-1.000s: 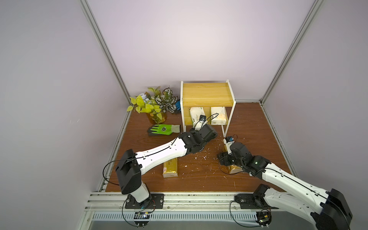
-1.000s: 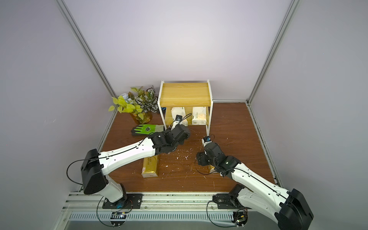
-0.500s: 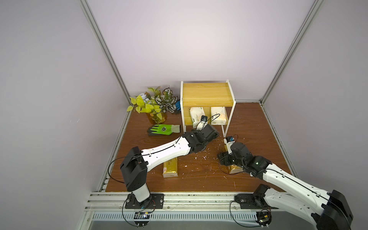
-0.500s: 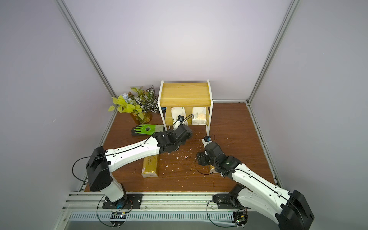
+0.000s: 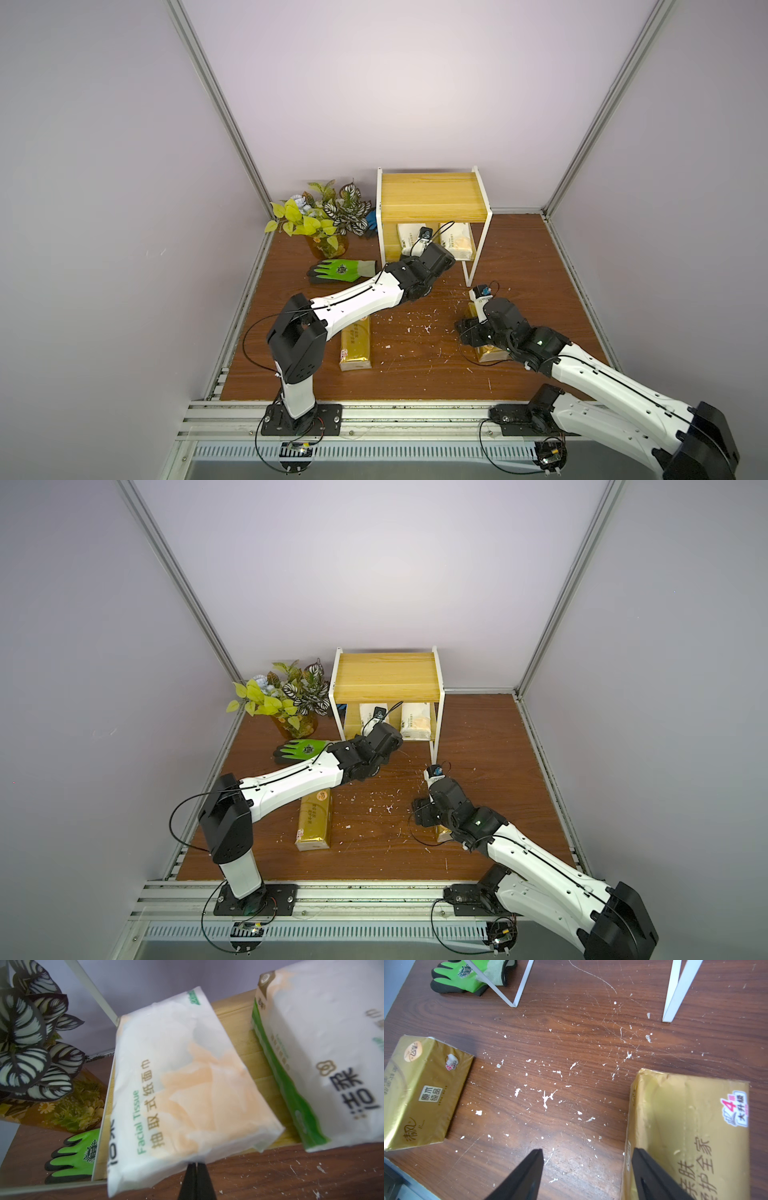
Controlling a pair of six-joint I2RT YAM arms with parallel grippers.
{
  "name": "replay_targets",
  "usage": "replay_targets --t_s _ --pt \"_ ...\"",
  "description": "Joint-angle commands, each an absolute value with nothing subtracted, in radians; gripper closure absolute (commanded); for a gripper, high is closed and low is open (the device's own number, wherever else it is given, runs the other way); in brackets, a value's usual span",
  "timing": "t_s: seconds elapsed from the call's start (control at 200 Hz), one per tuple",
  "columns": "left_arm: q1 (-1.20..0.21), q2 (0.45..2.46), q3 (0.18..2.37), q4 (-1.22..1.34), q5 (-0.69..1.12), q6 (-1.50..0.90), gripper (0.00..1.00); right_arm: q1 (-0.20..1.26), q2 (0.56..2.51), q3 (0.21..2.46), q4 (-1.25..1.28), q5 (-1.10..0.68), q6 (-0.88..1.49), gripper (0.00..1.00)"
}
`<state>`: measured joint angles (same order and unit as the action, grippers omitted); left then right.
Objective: Place the tissue boxes on the shelf by color
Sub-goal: Place a box of tissues on the shelf.
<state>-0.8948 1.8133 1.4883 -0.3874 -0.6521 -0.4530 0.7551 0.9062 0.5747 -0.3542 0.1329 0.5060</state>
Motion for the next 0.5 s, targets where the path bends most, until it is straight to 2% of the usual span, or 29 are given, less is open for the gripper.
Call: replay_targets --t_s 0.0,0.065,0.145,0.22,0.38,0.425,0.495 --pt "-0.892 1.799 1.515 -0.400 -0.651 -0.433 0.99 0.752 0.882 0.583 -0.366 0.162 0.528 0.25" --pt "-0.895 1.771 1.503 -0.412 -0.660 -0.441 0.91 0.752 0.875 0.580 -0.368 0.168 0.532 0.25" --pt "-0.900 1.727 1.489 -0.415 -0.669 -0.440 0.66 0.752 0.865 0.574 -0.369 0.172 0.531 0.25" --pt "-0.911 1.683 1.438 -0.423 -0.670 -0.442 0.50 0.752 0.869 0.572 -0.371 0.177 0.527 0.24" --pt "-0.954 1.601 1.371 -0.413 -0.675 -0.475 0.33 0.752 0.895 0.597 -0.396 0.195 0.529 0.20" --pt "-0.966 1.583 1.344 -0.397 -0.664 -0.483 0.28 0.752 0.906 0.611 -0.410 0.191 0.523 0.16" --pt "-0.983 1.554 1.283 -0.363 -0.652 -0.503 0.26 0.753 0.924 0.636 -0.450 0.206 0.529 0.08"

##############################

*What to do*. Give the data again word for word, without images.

*Solution to this task*.
-1.000s: 
-1.000s: 
-0.500s: 
-0.500s: 
+0.000s: 
Controlling a pair of six-joint I2RT YAM arms with parallel grippers.
{
  "name": "replay_targets",
  "usage": "replay_targets --t_s _ --pt \"_ ...\"",
  "description": "Joint-angle commands, each an absolute value with nothing subtracted, in radians; gripper closure absolute (commanded); for a gripper, high is closed and low is open (the device's own number, wherever else it is given, runs the other way); in brackets, a value's usual span",
  "timing": "t_s: seconds elapsed from the call's start (control at 200 Hz), one per tuple",
  "columns": "left_arm: q1 (-1.20..0.21), q2 (0.45..2.46), q3 (0.18..2.37), q4 (-1.22..1.34), q5 (-0.69..1.12), q6 (-1.50..0.90), gripper (0.00..1.00); right_arm: q1 (-0.20..1.26), q2 (0.56..2.51), q3 (0.21..2.46), q4 (-1.25..1.28), q5 (-1.10..0.68), q6 (-0.88..1.49), gripper (0.00..1.00)"
}
`<state>`: measured joint angles (same order and unit as the action, grippers omitted); left then right.
Objective: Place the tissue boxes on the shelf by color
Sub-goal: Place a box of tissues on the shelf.
<state>-0.8948 1.8133 1.4883 -0.3874 -0.6521 -0.4530 0.7551 0.9062 0.5747 -0.3542 0.1329 0.5060</state>
Motion for the next 0.5 s, targets where the path bends most, until it is straight to 2% of the usual span, or 29 are given, less is open for the gripper.
Call: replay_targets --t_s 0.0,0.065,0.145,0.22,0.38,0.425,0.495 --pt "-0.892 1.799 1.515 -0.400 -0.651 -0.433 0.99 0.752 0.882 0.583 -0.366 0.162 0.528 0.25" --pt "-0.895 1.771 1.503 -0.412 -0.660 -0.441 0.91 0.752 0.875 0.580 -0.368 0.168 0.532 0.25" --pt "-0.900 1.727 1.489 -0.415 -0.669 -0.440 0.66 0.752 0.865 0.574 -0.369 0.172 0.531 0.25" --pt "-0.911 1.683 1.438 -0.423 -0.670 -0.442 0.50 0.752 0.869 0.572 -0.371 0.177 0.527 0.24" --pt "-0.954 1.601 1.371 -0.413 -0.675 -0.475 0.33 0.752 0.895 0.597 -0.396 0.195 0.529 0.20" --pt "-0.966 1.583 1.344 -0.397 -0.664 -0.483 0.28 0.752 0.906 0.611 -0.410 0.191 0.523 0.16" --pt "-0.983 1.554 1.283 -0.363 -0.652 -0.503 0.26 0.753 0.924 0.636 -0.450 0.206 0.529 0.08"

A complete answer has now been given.